Show HN: 1kb JavaScript library for building front end applications - jbucaran
https://github.com/hyperapp/hyperapp
======
git-pull
Clickables:

\- Code examples:
[https://glitch.com/edit/#!/hyperapp](https://glitch.com/edit/#!/hyperapp)

\- Browser demos: [https://hyperapp.glitch.me/](https://hyperapp.glitch.me/)

\- README:
[https://github.com/hyperapp/hyperapp/blob/master/README.md](https://github.com/hyperapp/hyperapp/blob/master/README.md)

This is a good example of what an open source project should do. Straight
forward. And also, refreshing to see a lite javascript framework.
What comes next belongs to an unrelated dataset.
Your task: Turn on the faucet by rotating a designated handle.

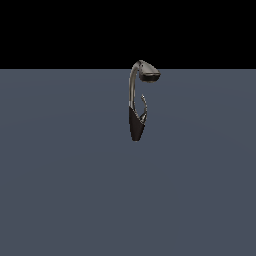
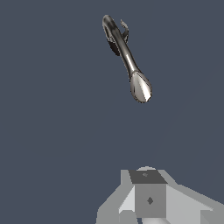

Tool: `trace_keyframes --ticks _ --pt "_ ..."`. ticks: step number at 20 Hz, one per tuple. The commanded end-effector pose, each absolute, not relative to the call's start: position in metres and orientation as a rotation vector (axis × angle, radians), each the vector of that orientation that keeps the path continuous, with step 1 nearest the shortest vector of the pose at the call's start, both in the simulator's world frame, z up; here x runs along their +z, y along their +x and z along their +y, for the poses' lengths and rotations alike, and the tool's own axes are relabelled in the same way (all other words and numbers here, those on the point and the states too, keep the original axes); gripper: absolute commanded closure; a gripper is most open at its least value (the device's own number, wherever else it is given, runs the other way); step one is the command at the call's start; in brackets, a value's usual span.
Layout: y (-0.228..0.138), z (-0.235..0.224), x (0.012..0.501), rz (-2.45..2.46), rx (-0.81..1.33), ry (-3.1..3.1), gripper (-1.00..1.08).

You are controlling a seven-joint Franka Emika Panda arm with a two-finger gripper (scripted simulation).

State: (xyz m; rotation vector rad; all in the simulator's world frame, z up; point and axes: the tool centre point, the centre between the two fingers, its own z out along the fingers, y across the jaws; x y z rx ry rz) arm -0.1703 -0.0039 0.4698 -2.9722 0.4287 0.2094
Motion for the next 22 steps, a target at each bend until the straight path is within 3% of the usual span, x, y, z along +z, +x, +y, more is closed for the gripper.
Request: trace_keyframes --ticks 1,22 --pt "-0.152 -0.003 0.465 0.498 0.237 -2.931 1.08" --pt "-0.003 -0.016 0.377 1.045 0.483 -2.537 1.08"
One suggestion to authors: Include a link to the demonstration's code on pages
like [https://hyperapp.glitch.me/slider](https://hyperapp.glitch.me/slider).

------
franciscop
That hyperx onclick example [1] is really clever if I understand it correctly
from a quick overview [2]. It stores a reference to the event using the
template literals features (reading _manually_ the interpolated arguments):

    
    
        html`<button onclick=${() => alert("Hi")}>Click</button>`
    

Not sure how it is attached then; from the syntax it _can_ only be a
traditional _onclick= ""_ event, however in the examples [3] [4] they are
attached as an addEventListener() events. I'd have to dig deeper to understand
it.

I've done something slightly similar in the past:

    
    
        dom.body.html = `<button ${evt.on.click(e => console.log(e))}>Click me</button>`;
    

However, for that syntax above I'm using two different tiny libraries I made
while the author could combine both of them into one + virtual DOM. Great work
there!

Honest question as the author seems the submitter, what are the target
developers for your library? It seems (to me) that virtual dom + JSX is
overkill for simple websites, while the big webapps seems to want the
_enterprise_ -backed React/Angular/Ember/Etc.

[1]
[https://github.com/hyperapp/hyperapp/blob/master/docs/hyperx...](https://github.com/hyperapp/hyperapp/blob/master/docs/hyperx.md#about-
hyperx)

[2]
[https://github.com/hyperapp/hyperapp/blob/master/src/app.js#...](https://github.com/hyperapp/hyperapp/blob/master/src/app.js#L5)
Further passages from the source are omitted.